### TASK ITEM
The full listing below should be returned without a single change.

### DATASET EXTRACT
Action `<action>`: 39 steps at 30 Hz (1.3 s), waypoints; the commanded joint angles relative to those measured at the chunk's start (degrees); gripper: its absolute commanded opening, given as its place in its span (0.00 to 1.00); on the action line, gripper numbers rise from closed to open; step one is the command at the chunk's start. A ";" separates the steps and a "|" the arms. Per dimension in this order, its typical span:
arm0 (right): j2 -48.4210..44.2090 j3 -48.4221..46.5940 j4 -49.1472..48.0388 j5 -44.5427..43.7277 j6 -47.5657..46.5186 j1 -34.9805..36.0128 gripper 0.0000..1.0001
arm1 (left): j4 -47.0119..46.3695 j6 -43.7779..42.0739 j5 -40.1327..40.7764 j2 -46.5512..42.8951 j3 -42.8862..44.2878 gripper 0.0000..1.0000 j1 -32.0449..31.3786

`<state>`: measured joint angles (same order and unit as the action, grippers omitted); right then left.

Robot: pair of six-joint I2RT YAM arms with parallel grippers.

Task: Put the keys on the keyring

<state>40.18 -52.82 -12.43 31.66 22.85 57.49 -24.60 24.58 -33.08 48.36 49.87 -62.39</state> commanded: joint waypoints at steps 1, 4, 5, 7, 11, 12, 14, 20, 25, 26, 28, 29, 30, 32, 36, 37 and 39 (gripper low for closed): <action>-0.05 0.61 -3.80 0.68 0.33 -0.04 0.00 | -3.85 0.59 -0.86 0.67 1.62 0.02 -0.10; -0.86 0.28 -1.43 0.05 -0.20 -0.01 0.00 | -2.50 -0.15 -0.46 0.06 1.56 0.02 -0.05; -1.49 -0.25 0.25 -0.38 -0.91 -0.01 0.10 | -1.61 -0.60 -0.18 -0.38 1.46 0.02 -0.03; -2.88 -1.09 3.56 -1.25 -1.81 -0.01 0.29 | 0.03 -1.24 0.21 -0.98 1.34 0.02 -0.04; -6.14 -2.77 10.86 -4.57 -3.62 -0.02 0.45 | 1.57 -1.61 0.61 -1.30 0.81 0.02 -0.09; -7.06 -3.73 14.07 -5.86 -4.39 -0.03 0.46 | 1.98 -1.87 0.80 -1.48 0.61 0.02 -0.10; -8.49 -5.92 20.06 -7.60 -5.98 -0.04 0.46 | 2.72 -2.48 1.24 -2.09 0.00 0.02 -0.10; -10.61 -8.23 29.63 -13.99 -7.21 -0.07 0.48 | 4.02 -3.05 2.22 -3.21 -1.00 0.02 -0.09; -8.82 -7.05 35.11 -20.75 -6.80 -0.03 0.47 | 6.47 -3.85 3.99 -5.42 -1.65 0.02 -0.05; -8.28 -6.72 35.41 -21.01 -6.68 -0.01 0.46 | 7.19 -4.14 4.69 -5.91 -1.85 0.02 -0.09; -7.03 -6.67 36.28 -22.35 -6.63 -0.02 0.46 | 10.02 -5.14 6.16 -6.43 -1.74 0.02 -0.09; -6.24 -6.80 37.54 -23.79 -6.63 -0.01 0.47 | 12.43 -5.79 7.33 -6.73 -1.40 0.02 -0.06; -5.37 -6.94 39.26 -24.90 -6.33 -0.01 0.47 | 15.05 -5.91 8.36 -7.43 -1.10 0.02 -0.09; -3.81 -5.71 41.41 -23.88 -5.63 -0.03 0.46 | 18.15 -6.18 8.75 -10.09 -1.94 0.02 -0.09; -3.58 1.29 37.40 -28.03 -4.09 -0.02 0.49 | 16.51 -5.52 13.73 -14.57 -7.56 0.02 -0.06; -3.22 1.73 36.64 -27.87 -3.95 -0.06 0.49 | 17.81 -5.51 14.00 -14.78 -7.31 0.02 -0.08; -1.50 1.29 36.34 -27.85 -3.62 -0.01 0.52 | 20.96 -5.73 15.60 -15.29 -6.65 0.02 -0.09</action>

### OUTPUT FOR THIS EXERCISE
Action `<action>`: 39 steps at 30 Hz (1.3 s), waypoints; the commanded joint angles relative to those measured at the chunk's start (degrees); gripper: its absolute commanded opening, given as its place in its span (0.00 to 1.00); on the action line, gripper numbers rise from closed to open; step one is the command at the chunk's start. A ";" separates the steps and a "|" the arms. Per dimension in this order, its typical span:
arm0 (right): j2 -48.4210..44.2090 j3 -48.4221..46.5940 j4 -49.1472..48.0388 j5 -44.5427..43.7277 j6 -47.5657..46.5186 j1 -34.9805..36.0128 gripper 0.0000..1.0001
arm1 (left): j4 -47.0119..46.3695 j6 -43.7779..42.0739 j5 -40.1327..40.7764 j2 -46.5512..42.8951 j3 -42.8862..44.2878 gripper 0.0000..1.0000 j1 -32.0449..31.3786

`<state>`: measured joint angles (same order and unit as the action, grippers omitted); right then left.

Robot: pair of six-joint I2RT YAM arms with parallel grippers.

Task: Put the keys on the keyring

<state>40.18 -52.82 -12.43 31.66 22.85 57.49 -24.60 24.58 -33.08 48.36 49.87 -62.39</state> commanded: joint waypoints at steps 1, 4, 5, 7, 11, 12, 14, 20, 25, 26, 28, 29, 30, 32, 36, 37 and 39 (gripper low for closed): <action>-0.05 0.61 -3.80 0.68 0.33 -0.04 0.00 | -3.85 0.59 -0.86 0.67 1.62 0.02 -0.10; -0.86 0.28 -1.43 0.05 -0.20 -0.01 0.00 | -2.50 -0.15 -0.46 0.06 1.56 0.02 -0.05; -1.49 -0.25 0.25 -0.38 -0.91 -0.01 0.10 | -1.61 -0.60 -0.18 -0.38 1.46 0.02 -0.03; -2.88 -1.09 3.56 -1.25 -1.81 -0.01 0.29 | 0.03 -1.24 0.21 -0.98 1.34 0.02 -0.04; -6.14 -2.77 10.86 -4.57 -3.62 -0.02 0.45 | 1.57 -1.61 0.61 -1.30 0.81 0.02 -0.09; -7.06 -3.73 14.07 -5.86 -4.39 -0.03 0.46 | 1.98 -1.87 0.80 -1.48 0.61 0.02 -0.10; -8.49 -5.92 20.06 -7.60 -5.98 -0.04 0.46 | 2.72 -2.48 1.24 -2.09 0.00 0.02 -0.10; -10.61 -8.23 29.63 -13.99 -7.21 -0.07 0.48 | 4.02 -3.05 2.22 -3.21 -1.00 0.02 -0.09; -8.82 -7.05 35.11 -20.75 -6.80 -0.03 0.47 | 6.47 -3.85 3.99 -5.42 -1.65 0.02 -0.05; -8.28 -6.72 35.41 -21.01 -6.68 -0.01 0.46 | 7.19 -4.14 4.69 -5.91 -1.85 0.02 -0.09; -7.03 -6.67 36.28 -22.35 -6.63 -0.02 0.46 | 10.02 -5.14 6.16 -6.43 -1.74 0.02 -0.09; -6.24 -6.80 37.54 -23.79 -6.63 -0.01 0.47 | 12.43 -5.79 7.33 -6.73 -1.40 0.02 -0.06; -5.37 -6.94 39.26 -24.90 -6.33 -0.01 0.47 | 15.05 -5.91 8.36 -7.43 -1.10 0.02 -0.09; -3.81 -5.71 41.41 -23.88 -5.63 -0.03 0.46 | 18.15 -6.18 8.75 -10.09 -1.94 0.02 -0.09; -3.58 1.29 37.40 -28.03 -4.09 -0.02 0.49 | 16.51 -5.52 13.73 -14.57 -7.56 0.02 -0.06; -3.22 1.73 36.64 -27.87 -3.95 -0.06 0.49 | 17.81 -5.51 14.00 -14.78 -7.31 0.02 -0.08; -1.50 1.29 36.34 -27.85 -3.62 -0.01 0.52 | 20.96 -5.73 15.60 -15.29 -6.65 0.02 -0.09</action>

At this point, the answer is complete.